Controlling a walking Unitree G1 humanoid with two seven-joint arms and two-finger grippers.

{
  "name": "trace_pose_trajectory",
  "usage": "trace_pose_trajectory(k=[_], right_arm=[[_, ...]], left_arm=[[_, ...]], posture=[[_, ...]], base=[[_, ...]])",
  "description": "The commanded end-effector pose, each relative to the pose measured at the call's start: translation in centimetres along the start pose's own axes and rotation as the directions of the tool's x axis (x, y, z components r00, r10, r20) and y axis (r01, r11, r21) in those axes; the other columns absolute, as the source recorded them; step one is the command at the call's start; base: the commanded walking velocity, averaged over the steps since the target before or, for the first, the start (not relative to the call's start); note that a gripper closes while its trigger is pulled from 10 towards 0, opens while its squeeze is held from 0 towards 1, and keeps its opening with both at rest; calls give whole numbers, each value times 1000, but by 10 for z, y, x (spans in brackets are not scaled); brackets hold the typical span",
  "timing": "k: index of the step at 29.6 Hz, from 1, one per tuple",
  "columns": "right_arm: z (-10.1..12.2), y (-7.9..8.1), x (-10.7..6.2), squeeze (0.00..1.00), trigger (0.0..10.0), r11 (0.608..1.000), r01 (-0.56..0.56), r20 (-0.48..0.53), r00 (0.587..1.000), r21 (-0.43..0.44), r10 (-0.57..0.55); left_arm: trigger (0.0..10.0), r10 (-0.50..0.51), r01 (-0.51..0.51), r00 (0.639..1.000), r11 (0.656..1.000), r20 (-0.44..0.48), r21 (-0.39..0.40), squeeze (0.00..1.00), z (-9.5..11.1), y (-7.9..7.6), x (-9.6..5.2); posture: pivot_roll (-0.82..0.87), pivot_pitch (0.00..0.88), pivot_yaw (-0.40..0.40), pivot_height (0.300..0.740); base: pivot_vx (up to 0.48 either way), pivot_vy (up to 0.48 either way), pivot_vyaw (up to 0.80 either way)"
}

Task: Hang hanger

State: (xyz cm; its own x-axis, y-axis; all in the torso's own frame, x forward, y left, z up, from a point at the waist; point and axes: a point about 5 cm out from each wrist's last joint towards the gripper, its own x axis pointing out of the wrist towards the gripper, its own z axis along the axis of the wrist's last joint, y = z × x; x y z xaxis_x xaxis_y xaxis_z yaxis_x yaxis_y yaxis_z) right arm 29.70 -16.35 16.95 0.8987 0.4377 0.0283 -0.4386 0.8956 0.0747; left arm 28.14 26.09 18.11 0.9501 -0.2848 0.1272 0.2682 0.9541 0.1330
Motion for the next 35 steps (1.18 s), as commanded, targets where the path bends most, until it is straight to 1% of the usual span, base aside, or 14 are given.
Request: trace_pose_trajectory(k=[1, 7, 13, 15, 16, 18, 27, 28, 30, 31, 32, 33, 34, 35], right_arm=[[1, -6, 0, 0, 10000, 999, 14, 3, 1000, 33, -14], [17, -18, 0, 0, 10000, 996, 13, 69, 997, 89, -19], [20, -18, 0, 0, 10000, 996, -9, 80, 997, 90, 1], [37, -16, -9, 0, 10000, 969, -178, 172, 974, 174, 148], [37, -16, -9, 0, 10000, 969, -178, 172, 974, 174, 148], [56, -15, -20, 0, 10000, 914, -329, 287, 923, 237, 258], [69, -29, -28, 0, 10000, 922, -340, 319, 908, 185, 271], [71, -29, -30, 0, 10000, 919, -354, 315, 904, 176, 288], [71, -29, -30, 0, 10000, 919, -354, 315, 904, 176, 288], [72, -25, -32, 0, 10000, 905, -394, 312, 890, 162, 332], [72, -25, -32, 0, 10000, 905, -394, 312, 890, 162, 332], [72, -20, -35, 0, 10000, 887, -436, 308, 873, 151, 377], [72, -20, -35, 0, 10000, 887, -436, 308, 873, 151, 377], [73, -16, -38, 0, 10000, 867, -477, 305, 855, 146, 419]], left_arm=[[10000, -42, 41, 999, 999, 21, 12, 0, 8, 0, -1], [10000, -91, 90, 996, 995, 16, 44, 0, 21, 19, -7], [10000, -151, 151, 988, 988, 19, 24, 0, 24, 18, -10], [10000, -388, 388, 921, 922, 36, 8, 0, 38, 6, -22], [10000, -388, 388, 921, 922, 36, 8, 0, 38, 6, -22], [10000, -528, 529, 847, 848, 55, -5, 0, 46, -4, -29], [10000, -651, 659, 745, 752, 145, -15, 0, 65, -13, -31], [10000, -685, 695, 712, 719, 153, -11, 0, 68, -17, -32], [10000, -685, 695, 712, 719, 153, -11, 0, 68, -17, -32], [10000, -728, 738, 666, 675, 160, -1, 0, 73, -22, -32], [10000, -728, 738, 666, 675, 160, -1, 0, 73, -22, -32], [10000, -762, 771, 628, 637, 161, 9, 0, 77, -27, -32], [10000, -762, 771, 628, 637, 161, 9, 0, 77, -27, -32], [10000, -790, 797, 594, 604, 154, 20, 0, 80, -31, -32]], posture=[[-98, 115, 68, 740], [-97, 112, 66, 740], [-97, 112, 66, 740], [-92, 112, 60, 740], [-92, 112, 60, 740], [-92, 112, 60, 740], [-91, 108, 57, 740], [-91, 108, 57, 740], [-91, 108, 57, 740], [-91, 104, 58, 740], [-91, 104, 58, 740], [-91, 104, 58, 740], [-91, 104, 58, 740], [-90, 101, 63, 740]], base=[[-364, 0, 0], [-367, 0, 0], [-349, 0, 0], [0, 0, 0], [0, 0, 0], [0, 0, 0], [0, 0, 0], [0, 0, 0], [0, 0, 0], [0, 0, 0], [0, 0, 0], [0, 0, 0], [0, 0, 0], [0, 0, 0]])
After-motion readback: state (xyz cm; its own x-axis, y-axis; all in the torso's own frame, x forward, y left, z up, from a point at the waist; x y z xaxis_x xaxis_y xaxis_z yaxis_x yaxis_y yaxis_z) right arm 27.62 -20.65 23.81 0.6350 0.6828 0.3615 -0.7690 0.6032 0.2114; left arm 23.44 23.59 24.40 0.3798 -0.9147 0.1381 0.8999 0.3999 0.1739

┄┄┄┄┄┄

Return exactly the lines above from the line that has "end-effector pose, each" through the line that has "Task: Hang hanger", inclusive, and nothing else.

Answer box >>
  "description": "The commanded end-effector pose, each relative to the pose measured at the call's start: translation in centimetres along the start pose's own axes and rotation as the directions of the tool's x axis (x, y, z components r00, r10, r20) and y axis (r01, r11, r21) in those axes; the other columns absolute, as the source recorded them; step one is the command at the call's start; base: the commanded walking velocity, averaged over the steps since the target before or, for the first, the start (not relative to the call's start); note that a gripper closes while its trigger is pulled from 10 towards 0, opens while its squeeze is held from 0 towards 1, and keeps its opening with both at rest; calls give whole numbers, each value times 1000, but by 10 for z, y, x (spans in brackets are not scaled); brackets hold the typical span",
  "timing": "k: index of the step at 29.6 Hz, from 1, one per tuple",
  "columns": "right_arm: z (-10.1..12.2), y (-7.9..8.1), x (-10.7..6.2), squeeze (0.00..1.00), trigger (0.0..10.0), r11 (0.608..1.000), r01 (-0.56..0.56), r20 (-0.48..0.53), r00 (0.587..1.000), r21 (-0.43..0.44), r10 (-0.57..0.55); left_arm: trigger (0.0..10.0), r10 (-0.50..0.51), r01 (-0.51..0.51), r00 (0.639..1.000), r11 (0.656..1.000), r20 (-0.44..0.48), r21 (-0.39..0.40), squeeze (0.00..1.00), z (-9.5..11.1), y (-7.9..7.6), x (-9.6..5.2); posture: pivot_roll (-0.82..0.87), pivot_pitch (0.00..0.88), pivot_yaw (-0.40..0.40), pivot_height (0.300..0.740); base: pivot_vx (up to 0.48 either way), pivot_vy (up to 0.48 either way), pivot_vyaw (up to 0.80 either way)"
}

Task: Hang hanger

The reply to this exercise is complete.